Use LSTM Network for Linear System Identification

This example shows how to use long short-term memory (LSTM) neural networks to estimate a linear system and compares this approach to transfer function estimation.

In this example, you investigate the ability of an LTSM network to capture the underlying dynamics of a modeled system. To do this, you train an LSTM network on the input and output signal from a linear transfer function, and measure the accuracy of the network response to a step change.

Transfer Function

This example uses a fourth-order transfer function with mixed fast and slow dynamics and moderate damping. The moderate damping causes the system dynamics to damp out over a longer time horizon and shows the ability of an LSTM network to capture the mixed dynamics without some of the important response dynamics damping out. Construct the transfer function by specifying the poles and zeros of the system.

fourthOrderMdl = zpk(-4,[-9+5i;-9-5i;-2+50i;-2-50i],5e5);
[stepResponse,stepTime] = step(fourthOrderMdl);

Plot the step response of the transfer function.

plot(stepTime,stepResponse)
grid on
axis tight
title('Fourth-order mixed step response')

The Bode plot shows the bandwidth of the system, which is measured as the first frequency where the gain drops below 70.8%, or around 3 dB, of its DC value.

bodeplot(fourthOrderMdl)

fb = bandwidth(fourthOrderMdl)
fb = 62.8858

Generate Training Data

Construct a data set of input and output signals that you can use to train an LSTM network. For the input, generate a random Gaussian signal. Simulate the response of the transfer function fourthOrderMdl to this input to obtain the output signal.

Gaussian Noise Data

Specify properties for the random Gaussian noise training signal.

signalType = 'rgs'; % Gaussian 
signalLength = 5000; % Number of points in the signal
fs = 100; % Sampling frequency
signalAmplitude = 1; % Maximum signal amplitude

Generate the Gaussian noise signal using idinput and scale the result.

urgs = idinput(signalLength,signalType);
urgs = (signalAmplitude/max(urgs))*urgs';

Generate the time signal based on the sample rate.

trgs = 0:1/fs:length(urgs)/fs-1/fs;

Use the lsim function to generate the response of the system and store the result in yrgs.
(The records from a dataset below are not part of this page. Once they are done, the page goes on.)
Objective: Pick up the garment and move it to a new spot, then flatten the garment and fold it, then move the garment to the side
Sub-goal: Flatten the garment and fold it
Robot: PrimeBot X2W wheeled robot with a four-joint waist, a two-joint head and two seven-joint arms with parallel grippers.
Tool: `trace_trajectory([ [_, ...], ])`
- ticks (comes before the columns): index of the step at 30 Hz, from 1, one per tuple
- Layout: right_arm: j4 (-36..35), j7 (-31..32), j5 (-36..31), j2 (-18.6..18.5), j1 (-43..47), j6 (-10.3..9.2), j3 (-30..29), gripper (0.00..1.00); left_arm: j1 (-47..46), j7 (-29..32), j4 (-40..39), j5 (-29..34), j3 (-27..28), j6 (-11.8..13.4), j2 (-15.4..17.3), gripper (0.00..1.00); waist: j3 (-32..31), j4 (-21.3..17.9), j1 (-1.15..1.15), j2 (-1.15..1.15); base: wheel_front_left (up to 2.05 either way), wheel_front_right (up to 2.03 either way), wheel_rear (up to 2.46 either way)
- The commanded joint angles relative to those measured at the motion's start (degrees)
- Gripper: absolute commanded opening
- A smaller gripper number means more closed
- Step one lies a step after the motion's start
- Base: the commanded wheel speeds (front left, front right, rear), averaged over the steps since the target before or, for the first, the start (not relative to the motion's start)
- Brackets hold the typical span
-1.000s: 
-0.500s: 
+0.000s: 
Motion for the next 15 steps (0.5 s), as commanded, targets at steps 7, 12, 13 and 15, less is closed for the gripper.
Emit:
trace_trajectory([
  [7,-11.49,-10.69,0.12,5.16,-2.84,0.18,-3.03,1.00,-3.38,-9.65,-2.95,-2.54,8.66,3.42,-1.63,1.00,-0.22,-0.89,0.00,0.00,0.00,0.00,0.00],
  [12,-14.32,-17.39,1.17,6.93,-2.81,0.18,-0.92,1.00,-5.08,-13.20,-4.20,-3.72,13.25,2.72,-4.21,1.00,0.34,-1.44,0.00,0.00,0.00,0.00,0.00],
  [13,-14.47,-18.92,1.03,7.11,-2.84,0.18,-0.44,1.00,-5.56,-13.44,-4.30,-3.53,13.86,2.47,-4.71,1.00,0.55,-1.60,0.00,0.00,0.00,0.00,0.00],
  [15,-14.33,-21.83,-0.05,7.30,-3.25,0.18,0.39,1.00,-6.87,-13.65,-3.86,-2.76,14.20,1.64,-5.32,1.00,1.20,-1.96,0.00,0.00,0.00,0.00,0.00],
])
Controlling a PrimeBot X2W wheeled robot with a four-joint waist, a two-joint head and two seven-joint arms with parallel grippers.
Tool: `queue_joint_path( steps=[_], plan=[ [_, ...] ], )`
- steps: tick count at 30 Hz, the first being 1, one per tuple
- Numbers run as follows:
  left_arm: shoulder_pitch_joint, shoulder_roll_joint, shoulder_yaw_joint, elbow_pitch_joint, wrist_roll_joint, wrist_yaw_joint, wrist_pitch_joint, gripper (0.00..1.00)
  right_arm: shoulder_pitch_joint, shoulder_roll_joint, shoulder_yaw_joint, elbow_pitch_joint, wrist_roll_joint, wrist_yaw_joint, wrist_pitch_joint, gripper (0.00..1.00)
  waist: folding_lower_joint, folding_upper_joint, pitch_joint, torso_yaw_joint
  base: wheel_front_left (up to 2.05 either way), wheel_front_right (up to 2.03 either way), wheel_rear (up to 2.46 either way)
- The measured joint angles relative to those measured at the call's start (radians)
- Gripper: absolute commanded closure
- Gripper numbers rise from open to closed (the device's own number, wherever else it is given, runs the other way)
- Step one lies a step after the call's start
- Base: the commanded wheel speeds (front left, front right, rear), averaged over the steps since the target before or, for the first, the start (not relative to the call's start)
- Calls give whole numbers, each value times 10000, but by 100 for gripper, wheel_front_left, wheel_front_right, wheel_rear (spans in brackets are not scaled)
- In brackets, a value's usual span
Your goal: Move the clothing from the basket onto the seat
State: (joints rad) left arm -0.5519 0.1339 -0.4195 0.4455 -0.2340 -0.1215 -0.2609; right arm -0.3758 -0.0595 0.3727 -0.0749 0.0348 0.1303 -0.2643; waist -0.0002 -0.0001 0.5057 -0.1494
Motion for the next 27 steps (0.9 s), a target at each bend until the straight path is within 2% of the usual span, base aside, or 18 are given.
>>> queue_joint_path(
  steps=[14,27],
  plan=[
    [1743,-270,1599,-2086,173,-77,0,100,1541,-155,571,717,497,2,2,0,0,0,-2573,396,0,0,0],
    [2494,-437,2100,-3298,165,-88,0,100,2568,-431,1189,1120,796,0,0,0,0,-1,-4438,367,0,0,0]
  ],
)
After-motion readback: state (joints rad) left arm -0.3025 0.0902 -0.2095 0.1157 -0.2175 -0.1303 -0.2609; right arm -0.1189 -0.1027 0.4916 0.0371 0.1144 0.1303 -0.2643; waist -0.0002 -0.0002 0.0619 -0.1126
Transpose the simulated output so that it corresponds to the LSTM data structure, which requires row vectors and not column vectors.

yrgs = lsim(fourthOrderMdl,urgs,trgs);
yrgs = yrgs';

Similarly, create a shorter validation signal to use during network training.

xval = idinput(100,signalType);
yval = lsim(fourthOrderMdl,xval,trgs(1:100));

Create and Train Network

The following network architecture was determined by using a Bayesian optimization routine where the Bayesian optimization cost function uses independent validation data (see the accompanying bayesianOptimizationForLSTM.mlx for the details). Although multiple architectures may work, this optimization provides the most computationally efficient one. The optimization process also showed that as the complexity of the transfer function increases when applying LSTM to other linear transfer functions, the architecture of the network does not change significantly. Rather, the number of epochs needed to train the network increases. The number of hidden units required for modeling a system is related to how long the dynamics take to damp out. In this case there are two distinct parts to the response: a high frequency response and a low frequency response. A higher number of hidden units are required to capture the low frequency response. If a lower number of units are selected the high frequency response is still modeled. However, the estimation of the low frequency response deteriorates.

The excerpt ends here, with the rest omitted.